Il y a quelque chose de Corto Maltese dans ce héros, une désinvolture, un dégagement (semblable en ce sens à l'esprit positivement hors-engagement de notre publication !). Comme Corto aux travers de la Grande Guerre puis de la guerre civile russe (dans La Ballade de la mer salée ou En Sibérie), Belmondo n'est pas à proprement parler contre la guerre, mais il la traverse à l’oblique : il fend ces troupeaux mécaniques trop abasourdis pour se poser des question, et il se retrouve à aider ceux qu’il croise (une femme, en l’occurrence), à côtoyer la mort en atrabilaire… bref, c’est un gentil gars désœuvré qui ne demande qu’à ce qu’on lui fiche la paix, mais que les circonstances malmènent sans cesse, comme pour stimuler son dégoût.
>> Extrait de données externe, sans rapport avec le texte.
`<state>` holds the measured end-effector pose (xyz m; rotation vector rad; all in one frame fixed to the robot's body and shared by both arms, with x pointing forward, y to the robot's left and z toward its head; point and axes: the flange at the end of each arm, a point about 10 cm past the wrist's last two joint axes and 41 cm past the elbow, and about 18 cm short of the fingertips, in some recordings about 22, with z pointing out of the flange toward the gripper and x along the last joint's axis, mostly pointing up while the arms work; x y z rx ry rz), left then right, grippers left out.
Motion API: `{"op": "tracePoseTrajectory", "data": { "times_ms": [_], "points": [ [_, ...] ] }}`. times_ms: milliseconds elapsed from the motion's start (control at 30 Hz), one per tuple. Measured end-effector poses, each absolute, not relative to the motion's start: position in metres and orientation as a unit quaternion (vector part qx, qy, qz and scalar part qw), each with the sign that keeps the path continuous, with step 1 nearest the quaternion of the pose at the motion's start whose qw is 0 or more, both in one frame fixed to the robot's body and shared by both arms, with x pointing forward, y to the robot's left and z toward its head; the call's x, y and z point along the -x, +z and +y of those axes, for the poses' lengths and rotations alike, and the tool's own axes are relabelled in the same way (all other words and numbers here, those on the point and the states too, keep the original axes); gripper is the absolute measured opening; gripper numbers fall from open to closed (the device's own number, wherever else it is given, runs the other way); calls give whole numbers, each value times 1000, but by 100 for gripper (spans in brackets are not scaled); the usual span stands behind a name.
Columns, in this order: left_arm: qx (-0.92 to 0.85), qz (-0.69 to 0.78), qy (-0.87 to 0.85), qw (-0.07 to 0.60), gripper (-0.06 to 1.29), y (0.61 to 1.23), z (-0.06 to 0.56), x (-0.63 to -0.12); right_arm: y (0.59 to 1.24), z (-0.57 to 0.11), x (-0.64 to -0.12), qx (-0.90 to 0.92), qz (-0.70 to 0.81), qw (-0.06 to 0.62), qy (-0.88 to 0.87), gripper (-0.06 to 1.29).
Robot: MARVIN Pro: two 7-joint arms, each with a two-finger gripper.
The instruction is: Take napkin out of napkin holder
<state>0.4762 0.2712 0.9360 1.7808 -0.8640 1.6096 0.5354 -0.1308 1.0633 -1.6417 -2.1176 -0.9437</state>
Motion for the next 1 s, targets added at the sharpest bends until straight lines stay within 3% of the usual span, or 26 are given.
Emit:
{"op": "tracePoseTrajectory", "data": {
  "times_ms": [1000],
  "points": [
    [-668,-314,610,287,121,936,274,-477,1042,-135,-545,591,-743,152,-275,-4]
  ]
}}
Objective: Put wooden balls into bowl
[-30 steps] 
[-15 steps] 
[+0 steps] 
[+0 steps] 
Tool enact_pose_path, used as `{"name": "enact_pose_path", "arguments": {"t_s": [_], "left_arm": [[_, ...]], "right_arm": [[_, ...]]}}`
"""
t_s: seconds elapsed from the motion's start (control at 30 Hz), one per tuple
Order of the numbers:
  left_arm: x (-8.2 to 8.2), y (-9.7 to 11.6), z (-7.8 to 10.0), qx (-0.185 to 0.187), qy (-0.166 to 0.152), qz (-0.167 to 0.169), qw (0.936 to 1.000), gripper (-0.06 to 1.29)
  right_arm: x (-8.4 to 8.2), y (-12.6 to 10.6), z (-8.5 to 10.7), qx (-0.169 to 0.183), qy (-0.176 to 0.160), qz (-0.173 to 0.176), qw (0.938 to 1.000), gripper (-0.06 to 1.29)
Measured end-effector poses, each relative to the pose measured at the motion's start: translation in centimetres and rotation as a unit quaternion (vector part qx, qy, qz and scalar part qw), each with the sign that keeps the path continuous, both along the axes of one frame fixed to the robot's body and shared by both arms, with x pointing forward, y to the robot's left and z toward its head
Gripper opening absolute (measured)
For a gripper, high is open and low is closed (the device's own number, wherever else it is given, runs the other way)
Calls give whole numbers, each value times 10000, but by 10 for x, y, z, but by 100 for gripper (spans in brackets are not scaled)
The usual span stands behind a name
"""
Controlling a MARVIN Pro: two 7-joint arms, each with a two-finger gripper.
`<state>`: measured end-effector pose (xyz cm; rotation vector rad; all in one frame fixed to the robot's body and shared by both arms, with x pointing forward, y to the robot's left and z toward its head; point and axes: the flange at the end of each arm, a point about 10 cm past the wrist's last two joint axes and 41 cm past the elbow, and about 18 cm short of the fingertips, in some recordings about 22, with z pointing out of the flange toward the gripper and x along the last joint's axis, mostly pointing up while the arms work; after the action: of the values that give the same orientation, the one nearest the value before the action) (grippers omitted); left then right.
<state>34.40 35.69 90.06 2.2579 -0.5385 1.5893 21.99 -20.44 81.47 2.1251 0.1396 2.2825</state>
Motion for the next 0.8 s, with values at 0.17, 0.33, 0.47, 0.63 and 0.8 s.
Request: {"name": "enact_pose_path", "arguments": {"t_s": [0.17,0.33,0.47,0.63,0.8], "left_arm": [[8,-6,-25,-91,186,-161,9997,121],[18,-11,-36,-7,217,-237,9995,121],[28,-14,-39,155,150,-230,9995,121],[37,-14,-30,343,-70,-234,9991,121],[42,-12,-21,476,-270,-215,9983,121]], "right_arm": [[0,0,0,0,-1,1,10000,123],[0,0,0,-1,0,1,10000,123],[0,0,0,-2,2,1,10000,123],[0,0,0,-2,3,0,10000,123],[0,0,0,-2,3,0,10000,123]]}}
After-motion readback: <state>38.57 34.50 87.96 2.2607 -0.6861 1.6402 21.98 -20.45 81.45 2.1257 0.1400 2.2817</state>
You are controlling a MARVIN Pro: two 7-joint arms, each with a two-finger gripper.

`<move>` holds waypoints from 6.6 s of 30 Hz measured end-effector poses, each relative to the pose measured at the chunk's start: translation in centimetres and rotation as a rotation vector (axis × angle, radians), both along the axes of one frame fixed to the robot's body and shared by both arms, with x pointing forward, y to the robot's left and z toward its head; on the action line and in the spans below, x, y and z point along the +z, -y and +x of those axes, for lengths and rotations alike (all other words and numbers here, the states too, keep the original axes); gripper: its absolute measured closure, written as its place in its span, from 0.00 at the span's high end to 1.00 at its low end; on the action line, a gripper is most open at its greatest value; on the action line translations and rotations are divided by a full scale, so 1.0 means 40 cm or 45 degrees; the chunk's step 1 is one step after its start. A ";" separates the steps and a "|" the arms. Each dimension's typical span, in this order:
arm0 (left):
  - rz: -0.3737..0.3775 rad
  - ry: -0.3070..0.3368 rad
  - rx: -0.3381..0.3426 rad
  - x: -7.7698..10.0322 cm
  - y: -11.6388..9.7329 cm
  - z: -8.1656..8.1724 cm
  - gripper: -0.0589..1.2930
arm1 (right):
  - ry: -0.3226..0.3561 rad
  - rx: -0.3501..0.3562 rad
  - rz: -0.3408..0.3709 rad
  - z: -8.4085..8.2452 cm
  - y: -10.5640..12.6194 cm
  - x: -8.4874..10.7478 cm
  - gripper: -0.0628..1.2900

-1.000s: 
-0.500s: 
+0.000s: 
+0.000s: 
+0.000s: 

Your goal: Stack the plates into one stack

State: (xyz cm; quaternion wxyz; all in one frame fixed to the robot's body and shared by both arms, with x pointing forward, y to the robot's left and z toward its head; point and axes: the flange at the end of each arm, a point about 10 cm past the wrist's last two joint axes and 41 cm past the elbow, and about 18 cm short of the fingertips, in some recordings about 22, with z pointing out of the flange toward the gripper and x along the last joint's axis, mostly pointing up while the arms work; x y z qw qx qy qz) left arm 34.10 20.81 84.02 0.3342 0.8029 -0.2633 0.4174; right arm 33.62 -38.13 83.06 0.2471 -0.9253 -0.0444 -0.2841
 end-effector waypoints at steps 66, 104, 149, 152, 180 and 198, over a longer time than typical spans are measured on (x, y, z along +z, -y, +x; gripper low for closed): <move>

Cela génère chez le spectateur une complicité certaine avec ce gaillard : voilà un type simple, ni méchant ni tout à fait héroïque, seulement plus lucide que ses camarades – qui plus est la dégaine de Bébel, sa démarche nonchalante et sa gueule de bon copain, nez épaté, lèvres charnues, sont fichtrement sympathiques. Et voilà qu’on le suit dans ses péripéties, ses colères, ses faiblesses, non pas à cause de la richesse des événements, ni même par fascination, non..., simplement parce que ce bonhomme mérite qu’on fasse un bout de chemin avec lui.

C’est précisément grâce à cet étrange compagnonnage que Week-end à Zuydcoote est un excellent film sur la guerre, probablement parce que c’est un film français – sans criailleries, sans fanfares, ni sentimentalisme. Il y a là quelque chose d’infiniment plus homme qu’un gros-œuvre amerloque. Ce Week-end est même finalement assez proche de La 317e Section de Pierre Schoendoerffer, malgré la bouille mélancolique que ne cesse de promener Belmondo, et pour parler plus grossièrement, malgré son propos antimilitariste aux antipodes de la dimension d’hommage que constituent les films de Schoendoerffer. Certes, le Verneuil est bavard quand le Schoendoerffer embrasse les faits, l’un s’attache à la débandade quand l’autre met en scène les opérations, pourtant le dénuement terne de ces œuvres (qu’on soit en Normandie ou en Indochine), leur âpreté, suscitent – allez, citons Bergson – cette « sympathie par laquelle on se transporte à l’intérieur d’un objet pour coïncider avec ce qu’il a d’unique et par conséquent d’inexprimable » – en l’occurrence elles nous transportent dans la guerre, avec dignité et sans hyperbole, elles nous permettent d’estimer ces hommes, ces hommes de chair et de sang.

 

Hugues Hirsute

 

* On peut citer notamment « Verneuil casse sa pipe ! », article paru le 10.01.2002, et « ‘’Alain-Delon-acteur regrette la disparition d’un grand professionnel de la caméra quand Alain-Delon-réalisateur se voit contraint de reconnaître qu’il est désormais le seul à pouvoir réaliser de bons vieux polars du dimanche soir… avis aux scénaristes !’’, entretien avec une vedette endeuillée », paru le 17.01.2002.